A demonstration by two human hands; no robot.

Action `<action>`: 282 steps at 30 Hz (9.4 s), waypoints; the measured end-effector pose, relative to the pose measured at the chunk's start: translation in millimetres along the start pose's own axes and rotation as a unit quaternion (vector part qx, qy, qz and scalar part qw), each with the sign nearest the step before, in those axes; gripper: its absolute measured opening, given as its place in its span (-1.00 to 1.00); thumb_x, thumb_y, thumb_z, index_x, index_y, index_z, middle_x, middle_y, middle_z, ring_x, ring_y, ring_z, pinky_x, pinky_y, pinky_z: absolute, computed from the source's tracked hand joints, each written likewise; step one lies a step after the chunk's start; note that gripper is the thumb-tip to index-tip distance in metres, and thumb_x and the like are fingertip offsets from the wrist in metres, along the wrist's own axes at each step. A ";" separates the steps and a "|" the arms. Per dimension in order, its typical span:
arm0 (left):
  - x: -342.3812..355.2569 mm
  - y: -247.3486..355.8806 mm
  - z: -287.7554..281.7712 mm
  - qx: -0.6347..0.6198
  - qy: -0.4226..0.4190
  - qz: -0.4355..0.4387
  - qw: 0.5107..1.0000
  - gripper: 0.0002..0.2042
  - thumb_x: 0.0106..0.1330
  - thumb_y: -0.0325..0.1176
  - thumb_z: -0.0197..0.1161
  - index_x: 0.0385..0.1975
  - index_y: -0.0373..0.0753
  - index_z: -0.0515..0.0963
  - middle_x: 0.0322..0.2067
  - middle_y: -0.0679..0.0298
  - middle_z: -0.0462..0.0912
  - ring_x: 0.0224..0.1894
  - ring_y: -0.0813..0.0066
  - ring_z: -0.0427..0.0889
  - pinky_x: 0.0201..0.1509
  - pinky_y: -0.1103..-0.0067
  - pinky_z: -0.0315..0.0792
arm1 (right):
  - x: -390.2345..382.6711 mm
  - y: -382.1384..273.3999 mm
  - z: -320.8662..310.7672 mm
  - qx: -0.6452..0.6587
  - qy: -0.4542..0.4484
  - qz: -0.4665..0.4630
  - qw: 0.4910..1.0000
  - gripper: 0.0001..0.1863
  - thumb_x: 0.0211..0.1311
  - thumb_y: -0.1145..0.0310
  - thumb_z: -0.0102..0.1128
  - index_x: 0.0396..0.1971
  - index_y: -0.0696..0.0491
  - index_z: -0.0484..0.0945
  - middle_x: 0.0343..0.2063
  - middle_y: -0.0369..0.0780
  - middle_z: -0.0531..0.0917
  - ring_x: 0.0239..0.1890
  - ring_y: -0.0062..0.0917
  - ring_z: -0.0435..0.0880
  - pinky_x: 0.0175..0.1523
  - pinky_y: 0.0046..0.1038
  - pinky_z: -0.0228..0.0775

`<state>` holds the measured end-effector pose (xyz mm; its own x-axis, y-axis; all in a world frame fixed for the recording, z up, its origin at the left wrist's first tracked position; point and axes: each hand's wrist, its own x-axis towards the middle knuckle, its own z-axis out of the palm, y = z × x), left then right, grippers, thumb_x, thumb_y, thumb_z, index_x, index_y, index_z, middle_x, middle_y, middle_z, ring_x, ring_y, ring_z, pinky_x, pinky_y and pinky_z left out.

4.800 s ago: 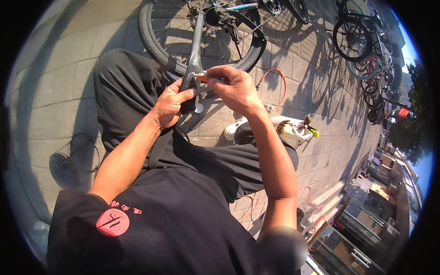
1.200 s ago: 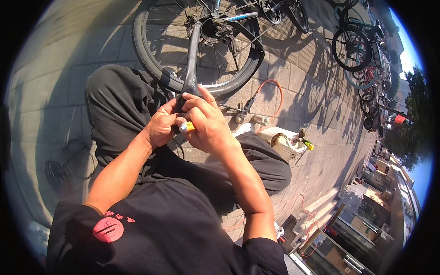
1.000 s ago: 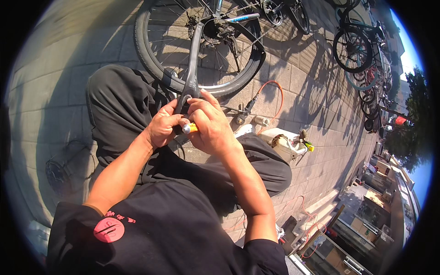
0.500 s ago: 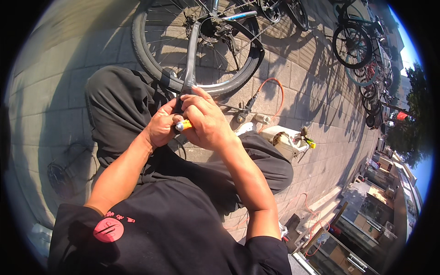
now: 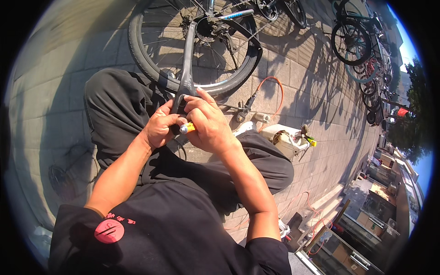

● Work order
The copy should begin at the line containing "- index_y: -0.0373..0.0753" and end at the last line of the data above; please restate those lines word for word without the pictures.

● Response area
  - index_y: -0.0373..0.0753
  - index_z: -0.0515..0.0963
  - middle_x: 0.0322..0.2067
  - middle_y: -0.0679..0.0298
  - middle_z: -0.0462..0.0912
  - ring_x: 0.0224..0.1894
  - ring_y: -0.0813..0.0066
  - ring_z: -0.0427..0.0889
  - pinky_x: 0.0201..0.1509
  - pinky_y: -0.1103..-0.0067
  - pinky_z: -0.0315..0.0792
arm1 (right):
  - x: -390.2345..382.6711 mm
  - y: -382.1384..273.3999 mm
  - z: -320.8662..310.7672 mm
  - qx: -0.6452..0.6587
  - qy: -0.4542..0.4484
  - qz: -0.4665..0.4630
  - qw: 0.4910..1.0000
  - gripper: 0.0001..0.1863
  - thumb_x: 0.0211..0.1311
  - thumb_y: -0.1145..0.0310
  - thumb_z: -0.0102..0.1128
  - index_x: 0.0396..0.1971
  - index_y: -0.0696..0.0491
  - index_z: -0.0484..0.0945
  - middle_x: 0.0343..0.2063
  - middle_y: -0.0369..0.0780
  - middle_z: -0.0531..0.0917
  - ring_x: 0.0239..0.1890
  - ring_y: -0.0062..0.0917
  - ring_z: -0.0435..0.0880
  - pinky_x: 0.0175..0.1523
  - pinky_y: 0.0046..0.1038
  - pinky_z: -0.0228..0.0775

`<state>` holds the measured end-effector pose (xyz mm; its own x-axis, y-axis; all in a world frame fixed for the recording, z up, its origin at the left wrist's first tracked position; point and axes: each hand's wrist, its own x-axis towards the middle knuckle, its own z-axis out of the palm, y = z × x), left then right, grippers, thumb_x, thumb_y, thumb_z, index_x, index_y, index_z, middle_x, middle_y, middle_z, ring_x, ring_y, ring_z, pinky_x, pinky_y and pinky_z left out.

4.800 s ago: 
1.200 s ago: 
1.000 s ago: 
0.500 s ago: 
now: 

Nothing else is required for this exercise.